Une com' réussie. Des messages postés sur Facebook, Twitter et sur l’application de vidéos très en vogue Vine. Un hashtag #OuiJeVote qui ambitionne, dixit le gouvernement, de "fédérer une communauté de discussion autour du sujet". Un Premier ministre qui invite, via un tweet à découvrir le site ouijevote. Aucun doute pour Arnaud Mercier : cette campagne du gouvernement, résolument 2.0, répond bien à la cible visée : les moins de 30 ans. " Ce choix stratégique de communication, en rupture par rapport à ce qui se fait d'habitude, emprunte parfaitement aux codes de l'expressivité et aux moyens de communication des jeunes", estime le spécialiste des réseaux sociaux.

"Faire le buzz et faire parler". S'il reconnaît un côté réducteur dans les slogans "Vous aimez liker ? Votez" ou encore "Votez, c’est tweeter en vrai", Arnaud Mercier estime que le gouvernement, qui a investi 1,8 million d'euros dans cette campagne,  a plutôt bien réussi son coup. "Cela a un mérite, celui de faire du buzz et de faire parler.
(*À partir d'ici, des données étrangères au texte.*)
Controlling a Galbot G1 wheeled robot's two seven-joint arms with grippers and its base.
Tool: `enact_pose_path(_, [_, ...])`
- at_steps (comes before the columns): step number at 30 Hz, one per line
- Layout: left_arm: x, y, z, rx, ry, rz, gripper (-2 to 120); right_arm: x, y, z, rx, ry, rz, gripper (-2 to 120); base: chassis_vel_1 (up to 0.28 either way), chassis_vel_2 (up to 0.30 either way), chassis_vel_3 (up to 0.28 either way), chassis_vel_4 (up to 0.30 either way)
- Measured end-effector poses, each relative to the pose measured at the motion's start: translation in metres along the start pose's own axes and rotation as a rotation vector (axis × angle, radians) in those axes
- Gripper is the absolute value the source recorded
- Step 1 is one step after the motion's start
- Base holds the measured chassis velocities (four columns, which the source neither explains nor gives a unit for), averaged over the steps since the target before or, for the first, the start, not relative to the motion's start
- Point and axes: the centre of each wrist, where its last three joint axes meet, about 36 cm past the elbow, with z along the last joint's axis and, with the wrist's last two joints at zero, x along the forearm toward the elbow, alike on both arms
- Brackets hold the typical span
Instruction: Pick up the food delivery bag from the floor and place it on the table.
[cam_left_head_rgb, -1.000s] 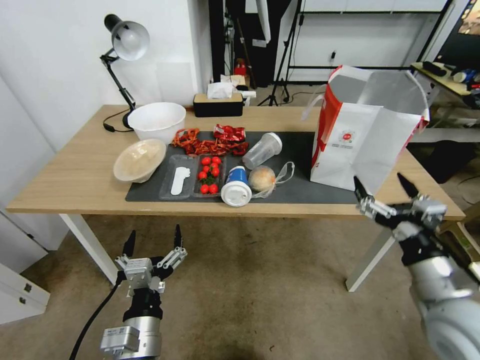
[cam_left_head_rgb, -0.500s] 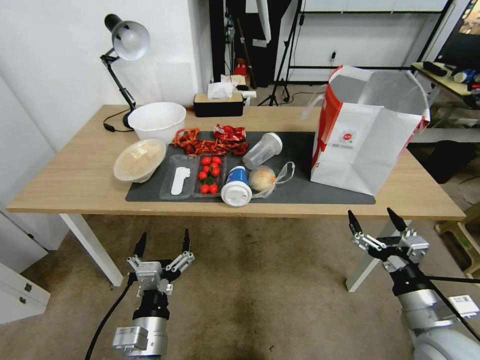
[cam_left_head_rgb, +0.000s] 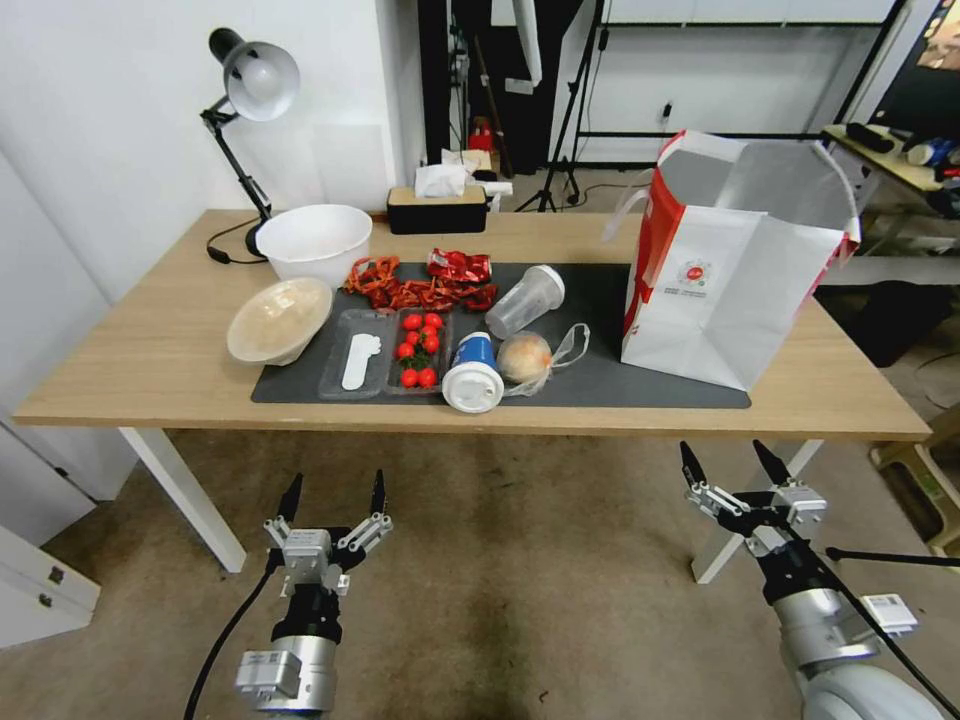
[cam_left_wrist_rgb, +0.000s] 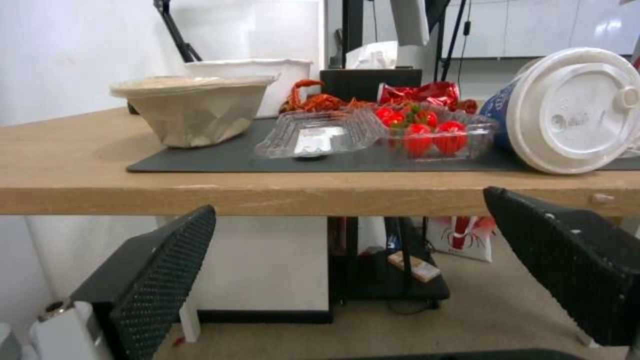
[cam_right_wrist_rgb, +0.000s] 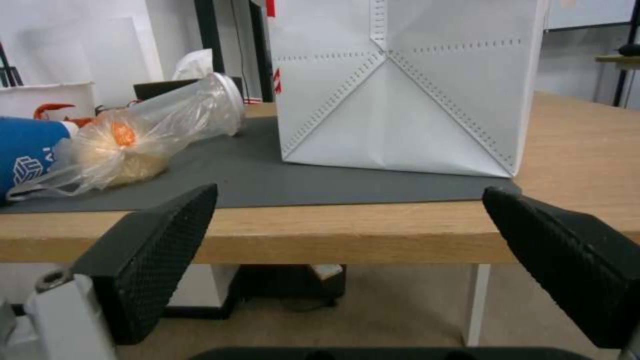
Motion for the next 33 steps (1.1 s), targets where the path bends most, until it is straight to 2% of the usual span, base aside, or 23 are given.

C'était l'objectif", souligne le spécialiste de communication politique.

"Faire parler et faire savoir". Sur le site ouijevote, on trouve aussi toutes les nouveautés de ces élections municipales. Dans des vidéos de 30 secondes, on explique aux internautes les nouvelles modalités de scrutin dans les communes de 1.000 à 3.500 habitants, l'obligation désormais d'avoir sa carte d'identité pour pouvoir glisser son bulletin dans l'urne ou encore la simplification des démarches pour voter par procuration. "Cela répond assez bien à une logique de publicité par viralité", décrypte Arnaud Mercier. "Comme ça fait parler, ça fait savoir", conclut le spécialiste en communication politique.

 

Faire savoir et inciter à aller voter ? Mais si voter était aussi simple que tweeter, ça se saurait. Si l'intention du gouvernement est louable, il y a peu de chances qu'elle soit suivie d'effets au niveau de la participation électorale. "Cette campagne fera parler mais ne fera pas voter", résume Arnaud Mercier. "Vous pouvez faire autant de com' que vous voulez, cela ne règle pas le problème de fond qui est le désintérêt des jeunes pour la politique", conclut le politologue. Comme le détaille la sociologue Anne Muxel dans son dernier livre, La politique au fil de l'âge, à tous les scrutins, sauf pour l’élection présidentielle, le taux de participation des jeunes aux élections est inférieur de dix points en moyenne par rapport au reste de l’électorat. Par ailleurs, chez la jeune génération, le droit de ne pas voter est tout autant revendiqué que celui de voter. "Le vote systématique ou le vote par devoir se sont effacés au profit d’un vote plus réflexif, plus individualisé, mais aussi plus aléatoire", souligne la chercheuse dans une interview à la Revue civique.